Cai Yue, Chen Xijie, Chen Junguo, Liao James, Han Ming, Lin Dezheng, Hong Xiaoling, Hu Huabin, Hu Jiancong
Department of Medical Oncology, The Sixth Affiliated Hospital, Sun Yat-sen University, Guangzhou, Guangdong, China.
Guangdong Provincial Key Laboratory of Colorectal and Pelvic Floor Disease, Guangdong Research Institute of Gastroenterology, The Sixth Affiliated Hospital, Sun Yat-sen University, 26 Yuancun Erheng Road, Guangzhou, Guangdong, China.
Surg Endosc. 2025 Feb;39(2):859-867. doi: 10.1007/s00464-024-11426-1. Epub 2024 Dec 2.
Deficient mismatch repair or microsatellite instability is a major predictive biomarker for the efficacy of immune checkpoint inhibitors of colorectal cancer. However, routine testing has not been uniformly implemented due to cost and resource constraints.
We developed and validated a deep learning-based classifiers to detect mismatch repair-deficient status from routine colonoscopy images. We obtained the colonoscopy images from the imaging database at Endoscopic Center of the Sixth Affiliated Hospital, Sun Yat-sen University. Colonoscopy images from a prospective trial (Neoadjuvant PD-1 blockade by toripalimab with or without celecoxib in mismatch repair-deficient or microsatellite instability-high locally advanced colorectal cancer) were used to test the model.

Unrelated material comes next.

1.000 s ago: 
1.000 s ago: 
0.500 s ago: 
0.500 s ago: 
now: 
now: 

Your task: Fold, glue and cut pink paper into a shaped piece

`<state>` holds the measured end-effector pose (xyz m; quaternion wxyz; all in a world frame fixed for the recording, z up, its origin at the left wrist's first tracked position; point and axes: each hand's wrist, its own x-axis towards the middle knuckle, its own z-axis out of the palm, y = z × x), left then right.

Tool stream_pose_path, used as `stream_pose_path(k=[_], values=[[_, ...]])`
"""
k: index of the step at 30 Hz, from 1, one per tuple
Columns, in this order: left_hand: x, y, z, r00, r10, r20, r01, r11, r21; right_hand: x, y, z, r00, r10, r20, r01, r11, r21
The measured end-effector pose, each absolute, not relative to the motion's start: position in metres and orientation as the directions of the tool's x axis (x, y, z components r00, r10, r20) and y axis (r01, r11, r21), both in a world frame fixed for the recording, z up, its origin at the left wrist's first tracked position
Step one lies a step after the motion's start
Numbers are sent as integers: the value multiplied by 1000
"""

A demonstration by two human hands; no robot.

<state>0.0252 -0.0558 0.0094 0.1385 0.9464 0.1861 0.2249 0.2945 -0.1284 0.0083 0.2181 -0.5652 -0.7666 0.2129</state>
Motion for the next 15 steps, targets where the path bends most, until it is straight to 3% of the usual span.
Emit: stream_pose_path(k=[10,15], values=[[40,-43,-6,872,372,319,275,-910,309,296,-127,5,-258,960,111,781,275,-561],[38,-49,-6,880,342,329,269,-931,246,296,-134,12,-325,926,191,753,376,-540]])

A total of 5226 eligible images from 892 tumors from the consecutive patients were utilized to develop and validate the deep learning model. 2105 colorectal cancer images from 306 tumors were randomly selected to form model development dataset with a class-balanced approach. 3121 images of 488 proficient mismatch repair tumors and 98 deficient mismatch repair tumors were used to form the independent dataset. The model achieved an AUROC of 0.948 (95% CI 0.919-0.977) on the test dataset. On the independent validation dataset, the AUROC was 0.807 (0.760-0.854), and the NPV in was 94.2% (95% CI 0.918-0.967). On the prospective trial dataset, the model identified 29 tumors among the 33 deficient mismatch repair tumors (87.88%).

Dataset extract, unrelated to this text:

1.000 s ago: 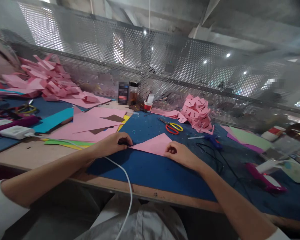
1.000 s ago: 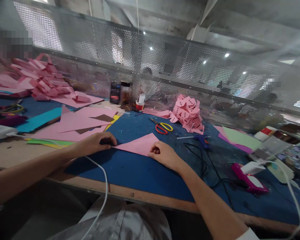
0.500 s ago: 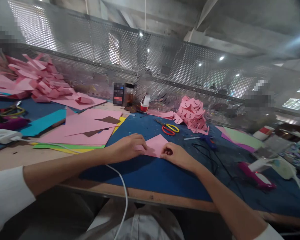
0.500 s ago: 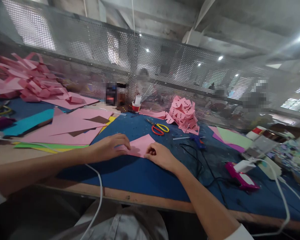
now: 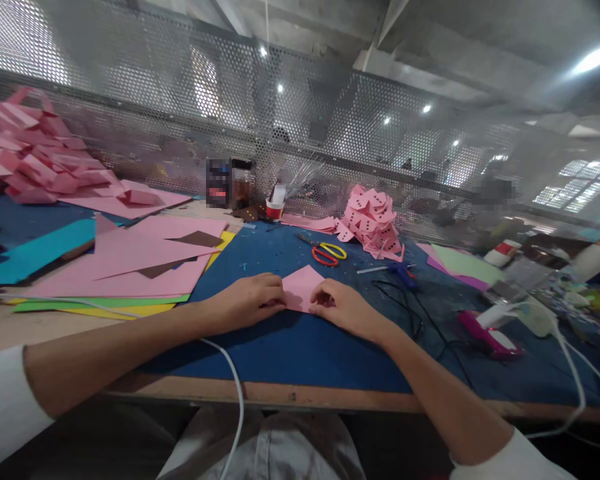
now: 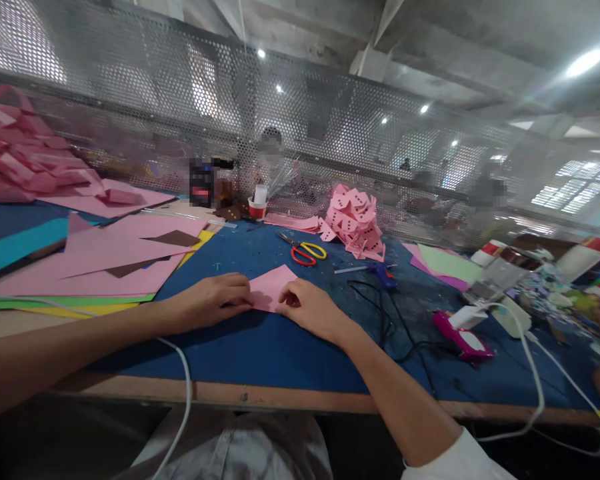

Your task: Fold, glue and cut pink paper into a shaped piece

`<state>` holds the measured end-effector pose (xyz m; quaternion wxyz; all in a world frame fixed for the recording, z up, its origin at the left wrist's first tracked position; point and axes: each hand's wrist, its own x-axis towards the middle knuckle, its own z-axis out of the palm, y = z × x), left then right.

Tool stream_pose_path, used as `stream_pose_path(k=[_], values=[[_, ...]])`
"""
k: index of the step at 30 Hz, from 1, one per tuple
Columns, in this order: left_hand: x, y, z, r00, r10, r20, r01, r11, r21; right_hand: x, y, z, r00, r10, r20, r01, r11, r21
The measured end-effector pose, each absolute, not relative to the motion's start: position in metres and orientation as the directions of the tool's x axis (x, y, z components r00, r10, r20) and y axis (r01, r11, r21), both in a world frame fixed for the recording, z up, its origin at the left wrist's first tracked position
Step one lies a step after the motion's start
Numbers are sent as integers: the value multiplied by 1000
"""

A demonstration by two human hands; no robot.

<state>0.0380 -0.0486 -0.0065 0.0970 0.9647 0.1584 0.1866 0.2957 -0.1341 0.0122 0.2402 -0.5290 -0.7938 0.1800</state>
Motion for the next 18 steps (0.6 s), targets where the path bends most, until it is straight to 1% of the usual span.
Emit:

The model achieved a high NPV in detecting deficient mismatch repair colorectal cancers. This model might serve as an automatic screening tool.
错配修复缺陷或微卫星不稳定性是结直肠癌免疫检查点抑制剂疗效的主要预测生物标志物。然而,由于成本和资源限制,常规检测尚未得到统一实施。

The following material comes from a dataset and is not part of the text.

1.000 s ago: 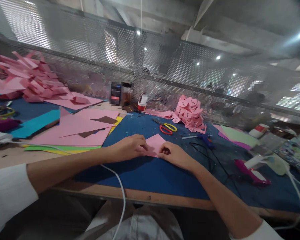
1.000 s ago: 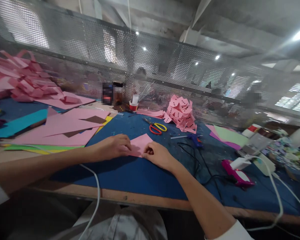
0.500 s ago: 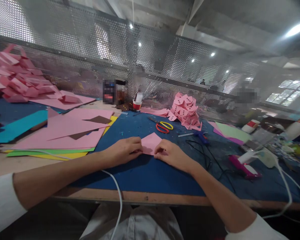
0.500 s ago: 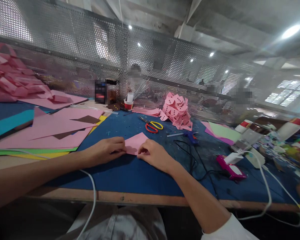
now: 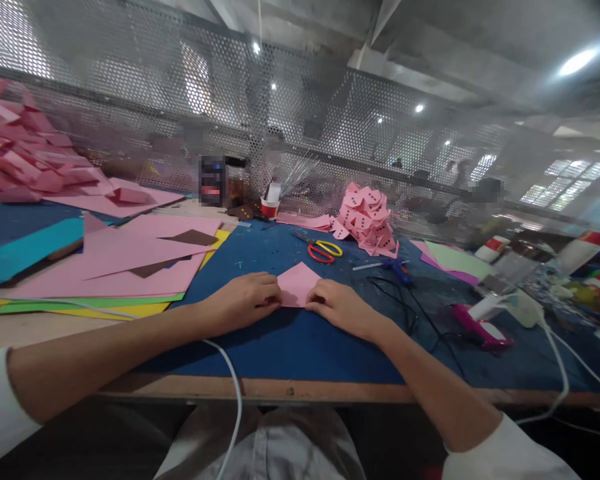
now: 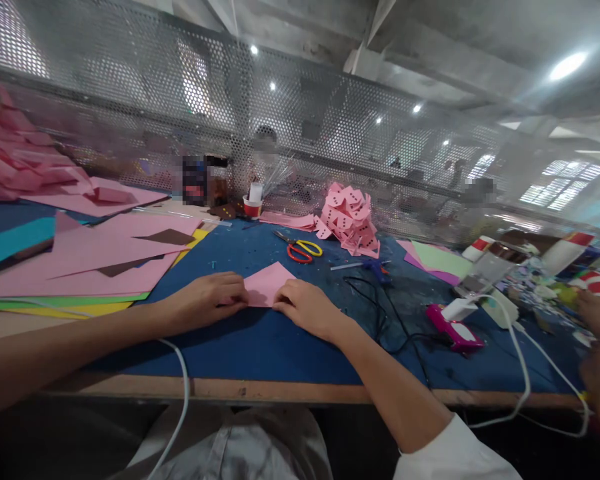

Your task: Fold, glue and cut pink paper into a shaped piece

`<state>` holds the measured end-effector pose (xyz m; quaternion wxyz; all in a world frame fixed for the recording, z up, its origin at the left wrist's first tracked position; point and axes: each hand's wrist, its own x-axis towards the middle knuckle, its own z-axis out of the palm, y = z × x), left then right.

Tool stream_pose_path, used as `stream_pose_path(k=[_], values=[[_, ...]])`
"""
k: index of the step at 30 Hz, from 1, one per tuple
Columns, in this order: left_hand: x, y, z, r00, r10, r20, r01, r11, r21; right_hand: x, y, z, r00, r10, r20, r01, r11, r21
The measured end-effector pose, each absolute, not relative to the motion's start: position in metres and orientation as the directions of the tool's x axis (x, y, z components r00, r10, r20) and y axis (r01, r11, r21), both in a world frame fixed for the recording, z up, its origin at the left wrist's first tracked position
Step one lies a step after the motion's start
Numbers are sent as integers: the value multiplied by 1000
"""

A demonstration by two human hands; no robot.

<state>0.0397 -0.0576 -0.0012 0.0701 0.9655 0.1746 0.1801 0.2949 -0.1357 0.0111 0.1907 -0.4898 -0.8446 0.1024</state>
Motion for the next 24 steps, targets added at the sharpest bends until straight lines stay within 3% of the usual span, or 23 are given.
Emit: stream_pose_path(k=[14,24], values=[[46,-49,-6,778,579,244,466,-792,394,295,-129,8,-340,929,143,822,368,-434],[42,-48,4,757,627,183,509,-742,437,295,-129,11,-296,950,98,819,305,-486]])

我们开发并验证了一种基于深度学习的分类器,用于从常规结肠镜检查图像中检测错配修复缺陷状态。我们从中山大学附属第六医院内镜中心的影像数据库中获取结肠镜检查图像。来自一项前瞻性试验(在错配修复缺陷或微卫星高度不稳定的局部晚期结直肠癌中,托瑞帕利单抗联合或不联合塞来昔布进行新辅助PD-1阻断)的结肠镜检查图像用于测试该模型。
共利用来自连续患者的892个肿瘤的5226张合格图像来开发和验证深度学习模型。采用类平衡方法随机选择来自306个肿瘤的2105张结直肠癌图像组成模型开发数据集。488个错配修复熟练肿瘤和98个错配修复缺陷肿瘤的3121张图像用于组成独立数据集。该模型在测试数据集上的曲线下面积(AUROC)为0.948(95%置信区间0.919-0.977)。在独立验证数据集上,AUROC为0.807(0.760-0.854),阴性预测值(NPV)为94.2%(95%置信区间0.918-0.967)。在前瞻性试验数据集上,该模型在33个错配修复缺陷肿瘤中识别出29个(87.88%)。
该模型在检测错配修复缺陷的结直肠癌方面具有较高的NPV。该模型可能作为一种自动筛查工具。